I can measure the thickness for you if you like, but from my exprience the carpets don't get all that dirty up under the pedals. It's mostly the heel pad and around the corner of the dead pedal/foot rest, which wouldn't be helped by a longer carpet I don't think. I just pull the mats occasionally and vacuum the grit that gets in there. These mats probably don't capture as much water as the Audi winter mats but I just like the way they look. The other benefit is that they don't squeek as much under wet boots.


----------



## Joelc (Aug 27, 2011)

TopCarbon said:


> I can measure the thickness for you if you like, but from my exprience the carpets don't get all that dirty up under the pedals. It's mostly the heel pad and around the corner of the dead pedal/foot rest, which wouldn't be helped by a longer carpet I don't think. I just pull the mats occasionally and vacuum the grit that gets in there. These mats probably don't capture as much water as the Audi winter mats but I just like the way they look. The other benefit is that they don't squeek as much under wet boots.


I would greatly appreciate your measuring to see how much room there is between the clutch [when pressed all the way back] and the floor so that I can determine whether or not the coco mats are an option...

And, while there is certainly a small build of salt and other dirt behind the pedals I figure more protection can only be a good thing...

Thanks,


Joel


----------



## Joelc (Aug 27, 2011)

TopCarbon said:


> I can measure the thickness for you if you like, but from my exprience the carpets don't get all that dirty up under the pedals. It's mostly the heel pad and around the corner of the dead pedal/foot rest, which wouldn't be helped by a longer carpet I don't think. I just pull the mats occasionally and vacuum the grit that gets in there. These mats probably don't capture as much water as the Audi winter mats but I just like the way they look. The other benefit is that they don't squeek as much under wet boots.

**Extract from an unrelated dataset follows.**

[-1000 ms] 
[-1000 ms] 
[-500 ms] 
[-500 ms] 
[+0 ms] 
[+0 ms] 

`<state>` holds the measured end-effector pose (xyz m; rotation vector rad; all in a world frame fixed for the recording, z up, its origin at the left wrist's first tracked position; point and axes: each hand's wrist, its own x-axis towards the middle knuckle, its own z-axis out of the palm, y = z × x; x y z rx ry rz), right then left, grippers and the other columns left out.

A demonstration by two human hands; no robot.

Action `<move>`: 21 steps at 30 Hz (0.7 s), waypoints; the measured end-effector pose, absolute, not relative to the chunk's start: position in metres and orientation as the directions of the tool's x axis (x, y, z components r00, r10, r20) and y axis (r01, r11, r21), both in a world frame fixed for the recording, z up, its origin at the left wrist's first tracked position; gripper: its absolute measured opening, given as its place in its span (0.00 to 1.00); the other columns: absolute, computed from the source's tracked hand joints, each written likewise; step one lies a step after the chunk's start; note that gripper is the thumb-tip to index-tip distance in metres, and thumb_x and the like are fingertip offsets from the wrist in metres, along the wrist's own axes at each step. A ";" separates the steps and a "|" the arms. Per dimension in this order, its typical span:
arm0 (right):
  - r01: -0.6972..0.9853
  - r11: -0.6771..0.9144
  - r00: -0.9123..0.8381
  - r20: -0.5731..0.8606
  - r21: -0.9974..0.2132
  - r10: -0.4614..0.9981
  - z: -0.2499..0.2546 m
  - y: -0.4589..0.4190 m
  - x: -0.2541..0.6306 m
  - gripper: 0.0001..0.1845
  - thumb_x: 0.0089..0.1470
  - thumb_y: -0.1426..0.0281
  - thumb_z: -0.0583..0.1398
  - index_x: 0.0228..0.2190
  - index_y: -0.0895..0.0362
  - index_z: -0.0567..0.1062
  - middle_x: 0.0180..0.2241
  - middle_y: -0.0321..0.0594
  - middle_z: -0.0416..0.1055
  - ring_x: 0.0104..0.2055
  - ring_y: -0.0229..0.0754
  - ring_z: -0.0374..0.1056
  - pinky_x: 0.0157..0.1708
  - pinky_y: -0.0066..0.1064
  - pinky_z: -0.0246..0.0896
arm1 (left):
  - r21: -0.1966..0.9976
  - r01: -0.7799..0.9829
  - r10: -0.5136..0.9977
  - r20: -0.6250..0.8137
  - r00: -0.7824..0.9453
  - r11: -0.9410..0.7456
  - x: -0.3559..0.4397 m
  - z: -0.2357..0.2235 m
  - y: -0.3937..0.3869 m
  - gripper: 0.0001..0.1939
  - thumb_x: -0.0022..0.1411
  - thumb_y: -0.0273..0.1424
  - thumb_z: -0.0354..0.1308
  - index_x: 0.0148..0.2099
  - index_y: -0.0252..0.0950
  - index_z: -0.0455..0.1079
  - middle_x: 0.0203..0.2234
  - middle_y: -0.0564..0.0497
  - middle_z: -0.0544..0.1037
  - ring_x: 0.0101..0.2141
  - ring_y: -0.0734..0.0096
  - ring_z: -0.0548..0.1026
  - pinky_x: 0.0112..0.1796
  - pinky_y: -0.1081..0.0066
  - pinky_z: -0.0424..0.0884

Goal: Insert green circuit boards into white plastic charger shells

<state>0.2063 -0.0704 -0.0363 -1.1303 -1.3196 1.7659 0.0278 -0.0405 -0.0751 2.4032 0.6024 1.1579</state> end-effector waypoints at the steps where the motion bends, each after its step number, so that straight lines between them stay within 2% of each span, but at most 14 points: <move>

TopCarbon, I would appreciate the measurements when you have a chance...


Thanks,


Joel


----------



## TopCarbon (Apr 27, 2011)

Sorry for the delay Joel. The coco mats are exactly .5 inches thick at the binding; slightly less on the inner area. I don't think that would effect clutch travel enough to be a problem. There is however an angle to the floor board next to the dead pedal and the mat will be too thick to conform to it, so I'd use that floor angle as the cut line for the mat's edge.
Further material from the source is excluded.